A request for a Garda station electricity bill and information about the use of a Garda helicopter were among the appeals that came before the Commissioner for Environmental Information last year.
Peter Tyndall, who is also the Information Commissioner, published the details of this and other cases in his 2015 annual report on Wednesday.
Mr Tyndall deals with appeals where individuals have sought and been refused access to environmental information under the Access to Information on the Environment (AIE) Regulations. The regulations give effect to an EU directive on public access to environmental information.
In an appeal taken by journalist Gavin Sheridan, Mr Tyndall found An Garda Síochána was justified in refusing access to information on the use of Garda aircraft, information on a contract for the provision on fuel and information on an electricity bill for a particular Garda station.
The commissioner found the connection between the requested information about the helicopter and any impact on the environment from air travel was “too remote” to qualify as environmental information.
Investigators also upheld a decision by Dublin City Council to refuse access to information on the identity of individuals making planning complaints where disclosure of such information would adversely affect the interests of the complainant.
The office found, however, that mapping information used by the forestry body Coillte to allow test surveys in connection with wind turbines constituted environmental information.
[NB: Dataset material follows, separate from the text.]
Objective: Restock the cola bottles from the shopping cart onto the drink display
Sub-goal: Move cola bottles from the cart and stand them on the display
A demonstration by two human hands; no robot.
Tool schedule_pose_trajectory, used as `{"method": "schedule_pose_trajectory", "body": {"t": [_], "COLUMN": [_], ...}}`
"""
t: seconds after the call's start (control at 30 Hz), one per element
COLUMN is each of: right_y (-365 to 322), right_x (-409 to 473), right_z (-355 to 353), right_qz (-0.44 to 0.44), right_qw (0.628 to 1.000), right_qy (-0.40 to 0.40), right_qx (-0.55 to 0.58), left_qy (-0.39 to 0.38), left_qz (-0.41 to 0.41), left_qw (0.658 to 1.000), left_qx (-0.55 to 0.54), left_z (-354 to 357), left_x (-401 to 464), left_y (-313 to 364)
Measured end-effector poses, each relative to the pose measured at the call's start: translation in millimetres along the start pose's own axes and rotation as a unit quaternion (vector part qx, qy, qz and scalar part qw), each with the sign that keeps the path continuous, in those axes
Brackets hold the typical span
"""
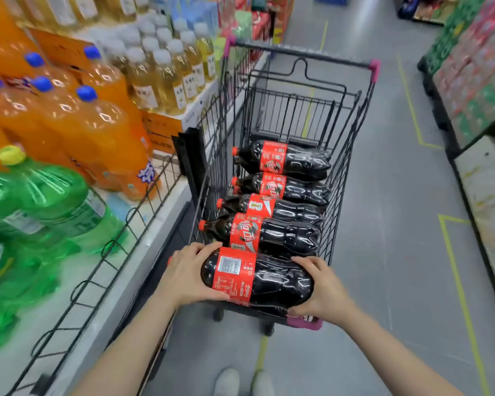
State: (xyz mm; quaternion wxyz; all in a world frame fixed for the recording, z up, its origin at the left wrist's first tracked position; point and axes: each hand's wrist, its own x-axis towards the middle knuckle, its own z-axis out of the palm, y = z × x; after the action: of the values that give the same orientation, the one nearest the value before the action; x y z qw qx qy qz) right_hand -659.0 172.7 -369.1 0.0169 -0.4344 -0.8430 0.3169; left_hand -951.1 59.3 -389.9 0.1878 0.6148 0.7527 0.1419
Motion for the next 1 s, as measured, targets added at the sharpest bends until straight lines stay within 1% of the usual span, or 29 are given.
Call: {"method": "schedule_pose_trajectory", "body": {"t": [0.1, 0.23, 0.33, 0.43, 0.57, 0.7, 0.83, 0.9, 1.0], "right_y": [-17, -50, -82, -120, -175, -234, -304, -335, -381], "right_x": [1, 11, 21, 29, 31, 24, 2, -11, -34], "right_z": [-16, -32, -34, -30, -19, 1, 41, 67, 113], "right_qz": [-0.043, -0.116, -0.174, -0.232, -0.293, -0.340, -0.374, -0.389, -0.394], "right_qw": [0.999, 0.993, 0.983, 0.971, 0.955, 0.938, 0.924, 0.916, 0.912], "right_qy": [0.008, 0.014, 0.021, 0.020, 0.014, 0.020, 0.018, 0.013, 0.000], "right_qx": [0.002, 0.030, 0.056, 0.056, 0.049, 0.061, 0.083, 0.097, 0.113], "left_qy": [0.053, 0.144, 0.180, 0.220, 0.257, 0.280, 0.290, 0.298, 0.302], "left_qz": [-0.014, -0.022, -0.042, -0.063, -0.121, -0.158, -0.192, -0.193, -0.192], "left_qw": [0.998, 0.988, 0.979, 0.966, 0.947, 0.926, 0.912, 0.905, 0.904], "left_qx": [0.015, 0.055, 0.084, 0.124, 0.152, 0.195, 0.217, 0.233, 0.234], "left_z": [-31, -73, -106, -135, -170, -206, -241, -255, -271], "left_x": [-17, -42, -69, -104, -161, -220, -289, -326, -382], "left_y": [10, 10, 3, -3, -14, -27, -53, -70, -100]}}
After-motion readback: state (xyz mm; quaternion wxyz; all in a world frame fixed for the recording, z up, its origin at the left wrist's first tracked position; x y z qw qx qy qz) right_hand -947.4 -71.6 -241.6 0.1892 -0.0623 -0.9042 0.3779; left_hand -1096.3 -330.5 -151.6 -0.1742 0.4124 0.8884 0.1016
Mr Tyndall said he did not believe full use was being made of the AIE regulations to seek information on the environment that was of public interest.
“I think there is more scope. I think some of the requests for information are very much on the periphery of environmental issues,” he said.
“I can understand that people use the tools that may be available to them. But I think there’s actually more capacity to use the legislation for mainstream environmental information requests.
“I think probably that there is a lot of legitimate public interest in issues around the environment and that some of the information that’s not currently in the public domain could be properly obtained by using the legislation.”
In 2015, the office received 31 new appeals – an increase of 80 per cent on the previous year. A total of 27 cases were closed last year, 15 formal decisions were made, eight appeals were invalid, three cases were withdrawn and one case was settled.
The commissioner said that notwithstanding the improved turnover for appeals, significant challenges remained to process the increased volume of appeals being received by the office.
He welcomed the appointment of two new investigators to his office, expressly for the purpose of conducting AIE appeals.
The Minister for the Environment must publish an indicative list of bodies that are subject to the AIE regulations. They include government departments, local authorities, non-commercial State agencies such as the Environmental Protection Agency and commercial State agencies such as EirGrid.
The kind of information that may be sought includes records about the air and atmosphere, water, soil, land, landscape and natural sites including wetlands, coastal and marine areas.
Information on substances, energy, noise, radiation or waste, including radioactive waste, emissions, discharges and other releases into the environment also fall within the scope of the regulations.
The state of human health and safety, including contamination of the food chain, is also covered, as are policy and administrative measures affecting the environment.